= Cash return on capital invested =

Type of financial ratio

Cash return on capital invested (CROCI) is an advanced measure of corporate profitability, originally developed by Deutsche Bank's equity research department in 1996 (it now sits within DWS Group). This measure compares a post-tax, pre-interest cash flow to the gross level of capital invested and is a useful measure of a company’s ability to generate cash returns on its investments.

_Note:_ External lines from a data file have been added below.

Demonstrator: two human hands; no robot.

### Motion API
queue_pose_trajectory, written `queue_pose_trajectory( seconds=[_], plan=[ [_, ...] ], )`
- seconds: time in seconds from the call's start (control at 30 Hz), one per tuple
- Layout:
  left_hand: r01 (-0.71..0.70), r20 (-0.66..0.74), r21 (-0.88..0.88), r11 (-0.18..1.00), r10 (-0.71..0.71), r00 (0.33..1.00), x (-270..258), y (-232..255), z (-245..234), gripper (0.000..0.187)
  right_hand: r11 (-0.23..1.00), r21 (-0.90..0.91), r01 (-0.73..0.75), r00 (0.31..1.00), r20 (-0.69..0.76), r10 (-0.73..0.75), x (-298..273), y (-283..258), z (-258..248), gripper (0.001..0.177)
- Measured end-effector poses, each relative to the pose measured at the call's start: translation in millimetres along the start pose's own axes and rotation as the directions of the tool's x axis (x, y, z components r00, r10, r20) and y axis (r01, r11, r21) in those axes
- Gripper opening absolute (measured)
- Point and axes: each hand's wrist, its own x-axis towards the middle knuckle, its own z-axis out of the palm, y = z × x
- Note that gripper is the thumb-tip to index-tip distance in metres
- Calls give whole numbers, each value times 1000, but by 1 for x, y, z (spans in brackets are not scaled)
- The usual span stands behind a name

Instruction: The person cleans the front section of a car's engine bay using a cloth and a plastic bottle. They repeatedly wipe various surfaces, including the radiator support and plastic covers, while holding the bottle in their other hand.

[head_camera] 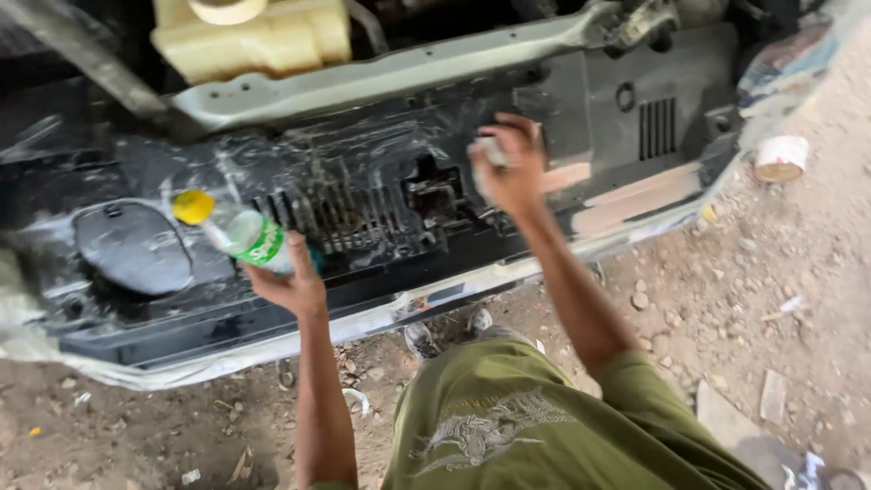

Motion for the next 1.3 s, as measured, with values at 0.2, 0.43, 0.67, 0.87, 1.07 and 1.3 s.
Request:
queue_pose_trajectory(
  seconds=[0.2,0.43,0.67,0.87,1.07,1.3],
  plan=[
    [-74,-158,-187,980,44,987,-1,-30,17,44,990,40,137,949,282,-143,-47,44,-26,28],
    [-131,-263,-113,985,98,960,2,-15,50,48,980,107,166,980,96,-176,52,38,-34,30],
    [-72,-330,26,997,77,941,-13,-19,57,52,954,39,296,888,357,-290,-44,79,-42,55],
    [-105,-334,-1,994,99,937,-6,-4,65,56,972,198,127,846,490,-211,31,54,-69,52],
    [-145,-242,156,977,180,953,-12,-14,62,61,946,-40,322,900,321,-294,27,53,-31,54],
    [-142,-229,136,981,170,958,-9,-22,58,50,944,84,319,814,485,-319,-43,123,-98,54]
  ],
)
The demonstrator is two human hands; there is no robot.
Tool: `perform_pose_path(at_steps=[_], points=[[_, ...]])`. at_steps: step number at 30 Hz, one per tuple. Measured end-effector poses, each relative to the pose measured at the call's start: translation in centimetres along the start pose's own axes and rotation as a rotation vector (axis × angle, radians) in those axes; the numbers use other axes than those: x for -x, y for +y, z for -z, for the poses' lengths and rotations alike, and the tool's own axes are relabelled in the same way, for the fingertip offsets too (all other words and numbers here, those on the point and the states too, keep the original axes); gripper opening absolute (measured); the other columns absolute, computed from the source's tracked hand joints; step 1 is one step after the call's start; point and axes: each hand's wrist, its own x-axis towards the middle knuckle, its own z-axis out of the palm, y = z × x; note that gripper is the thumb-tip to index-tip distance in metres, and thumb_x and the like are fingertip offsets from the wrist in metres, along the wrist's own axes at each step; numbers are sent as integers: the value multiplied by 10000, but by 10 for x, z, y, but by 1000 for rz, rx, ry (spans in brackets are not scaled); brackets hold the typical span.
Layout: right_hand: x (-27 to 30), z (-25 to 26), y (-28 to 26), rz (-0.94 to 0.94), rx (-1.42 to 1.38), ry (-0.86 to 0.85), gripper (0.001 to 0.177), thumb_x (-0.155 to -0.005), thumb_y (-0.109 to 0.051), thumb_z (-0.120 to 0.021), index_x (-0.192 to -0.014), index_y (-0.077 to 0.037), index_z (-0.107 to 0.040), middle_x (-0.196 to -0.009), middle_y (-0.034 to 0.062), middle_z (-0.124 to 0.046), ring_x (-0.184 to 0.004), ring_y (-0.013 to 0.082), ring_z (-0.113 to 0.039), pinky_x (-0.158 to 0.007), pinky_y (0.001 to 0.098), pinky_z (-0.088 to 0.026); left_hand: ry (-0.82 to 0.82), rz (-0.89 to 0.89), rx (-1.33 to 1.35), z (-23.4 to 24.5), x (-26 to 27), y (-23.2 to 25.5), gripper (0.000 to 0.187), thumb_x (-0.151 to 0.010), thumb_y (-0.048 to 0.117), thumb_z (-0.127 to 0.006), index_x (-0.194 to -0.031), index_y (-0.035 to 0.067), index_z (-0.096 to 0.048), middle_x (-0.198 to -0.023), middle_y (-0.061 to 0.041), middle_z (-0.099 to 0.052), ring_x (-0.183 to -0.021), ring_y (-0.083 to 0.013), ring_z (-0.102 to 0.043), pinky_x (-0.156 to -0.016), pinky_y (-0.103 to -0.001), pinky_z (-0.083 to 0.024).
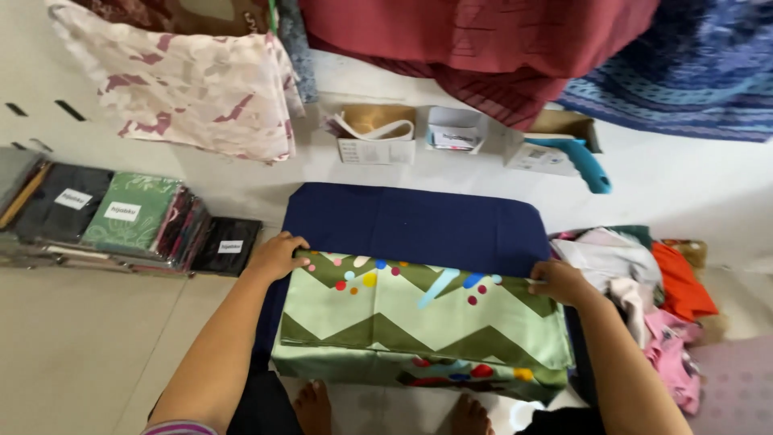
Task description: A person is seen sitting on the floor, unfolding a patterned scarf on a blue mat. They smooth the fabric with their hands, use a lint roller to remove debris, and then carefully fold the scarf into a neat square.
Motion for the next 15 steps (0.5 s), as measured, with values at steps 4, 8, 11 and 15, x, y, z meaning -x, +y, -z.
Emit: perform_pose_path(at_steps=[4, 8, 11, 15], points=[[8, 16, -7, -55, -63, -95, 373, -738, -541, -812, -1018, -296, -796, -1038, 1, -800, -1119, 272, -741, -997, 444, -562, 23, -57, 55, 12, 8, 1, 216, -942, 370, -719, -1067, 198, -755, -1120, -106, -691, -1163, -335, -671, -970, -450, -532], [28, 35, -16, -118, -203, -85, 337, -765, -468, -819, -1005, -232, -802, -989, 62, -826, -1077, 341, -752, -977, 469, -561, 0, -107, 75, 28, 12, 8, 209, -974, 332, -684, -1043, 152, -763, -1056, -126, -736, -1109, -335, -698, -939, -441, -559], [33, 45, -20, -117, -266, -79, 263, -816, -409, -794, -974, -199, -801, -922, 79, -830, -976, 347, -779, -921, 464, -565, -14, -47, 207, 37, 15, 14, 248, -997, 351, -653, -1060, 141, -770, -1079, -136, -774, -1103, -352, -705, -936, -450, -571], [35, 43, -19, -117, -312, -101, 304, -844, -376, -779, -1056, -157, -785, -1026, 167, -816, -1081, 429, -727, -947, 488, -543, -41, -11, 275, 6, -12, -10, 321, -1021, 390, -606, -1149, 123, -729, -1115, -173, -766, -1123, -373, -700, -936, -485, -562]])
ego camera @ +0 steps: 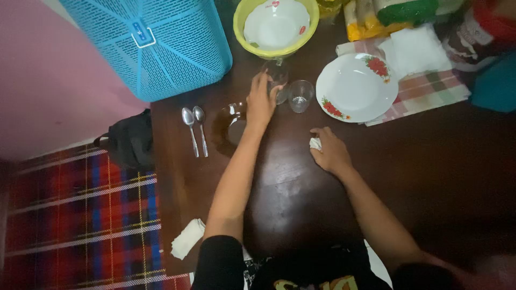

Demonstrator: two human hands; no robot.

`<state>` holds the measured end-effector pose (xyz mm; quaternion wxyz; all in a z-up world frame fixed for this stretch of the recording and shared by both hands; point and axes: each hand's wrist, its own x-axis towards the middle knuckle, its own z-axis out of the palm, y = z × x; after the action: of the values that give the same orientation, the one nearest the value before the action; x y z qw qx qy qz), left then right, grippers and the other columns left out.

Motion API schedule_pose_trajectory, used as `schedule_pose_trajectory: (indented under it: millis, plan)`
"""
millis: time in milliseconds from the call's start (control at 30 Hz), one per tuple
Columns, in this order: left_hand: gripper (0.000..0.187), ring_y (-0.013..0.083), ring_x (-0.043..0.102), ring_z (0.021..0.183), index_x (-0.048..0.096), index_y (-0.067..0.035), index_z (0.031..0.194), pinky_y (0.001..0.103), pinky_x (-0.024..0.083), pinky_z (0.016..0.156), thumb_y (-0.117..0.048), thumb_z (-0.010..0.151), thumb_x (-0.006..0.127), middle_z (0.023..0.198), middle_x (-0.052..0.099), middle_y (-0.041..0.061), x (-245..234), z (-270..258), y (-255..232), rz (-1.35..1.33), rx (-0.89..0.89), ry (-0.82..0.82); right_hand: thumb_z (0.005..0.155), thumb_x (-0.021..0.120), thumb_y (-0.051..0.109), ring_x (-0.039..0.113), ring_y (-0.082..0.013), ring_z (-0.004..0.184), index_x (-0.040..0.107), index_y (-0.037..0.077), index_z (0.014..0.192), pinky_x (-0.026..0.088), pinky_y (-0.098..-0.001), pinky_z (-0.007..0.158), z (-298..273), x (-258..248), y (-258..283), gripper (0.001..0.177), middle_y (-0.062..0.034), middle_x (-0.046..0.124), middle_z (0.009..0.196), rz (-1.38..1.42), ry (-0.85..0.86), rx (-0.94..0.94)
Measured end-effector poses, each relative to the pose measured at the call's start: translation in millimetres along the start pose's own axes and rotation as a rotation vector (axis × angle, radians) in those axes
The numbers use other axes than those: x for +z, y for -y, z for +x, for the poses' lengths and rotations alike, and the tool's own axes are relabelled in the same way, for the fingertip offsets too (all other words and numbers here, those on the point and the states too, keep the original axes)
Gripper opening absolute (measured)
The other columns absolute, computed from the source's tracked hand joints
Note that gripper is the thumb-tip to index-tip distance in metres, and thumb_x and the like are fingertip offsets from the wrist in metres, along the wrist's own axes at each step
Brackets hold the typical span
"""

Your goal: The person wipes a glass mug and a metal spoon with a white cloth on a wooden table. The person rotates the mug to wipe all sides and then wipes the spoon before placing both items back on the table.

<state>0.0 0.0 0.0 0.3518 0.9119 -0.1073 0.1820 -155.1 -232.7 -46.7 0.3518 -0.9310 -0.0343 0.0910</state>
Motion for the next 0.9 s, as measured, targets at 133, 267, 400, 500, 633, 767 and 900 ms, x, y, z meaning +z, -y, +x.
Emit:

In principle, this ratio is similar to the ROE ratio, but CROCI is calculated on a cash basis and on an EV-basis, taking into account assets funded by all the company's security-holders.

==Formula==
CROCI is calculated as the internal rate of return in a particular year of a company's gross post-tax cash flows after investing the gross capital invested over the total asset life of the firm. In principle, this should be equivalent to the ratio of the free cash flow of that year to the net capital invested, provided depreciation is calculated economically and the only capex is for maintenance.

==Uses==
- The (CROCI – WACC) spread is a key measure of shareholder value creation and competitive advantage. If the spread is positive, a company creates value and destroys it otherwise.
- The CROCI/WACC ratio is basically the same metric signaling value creation or destruction. If the ratio is higher than 1, a company creates value, and it destroys value if the ratio is below 1.
- CROCI can be compared to a company's economic price to book (broadly equivalent to a company's Tobin's Q) to calculate an Economic P/E.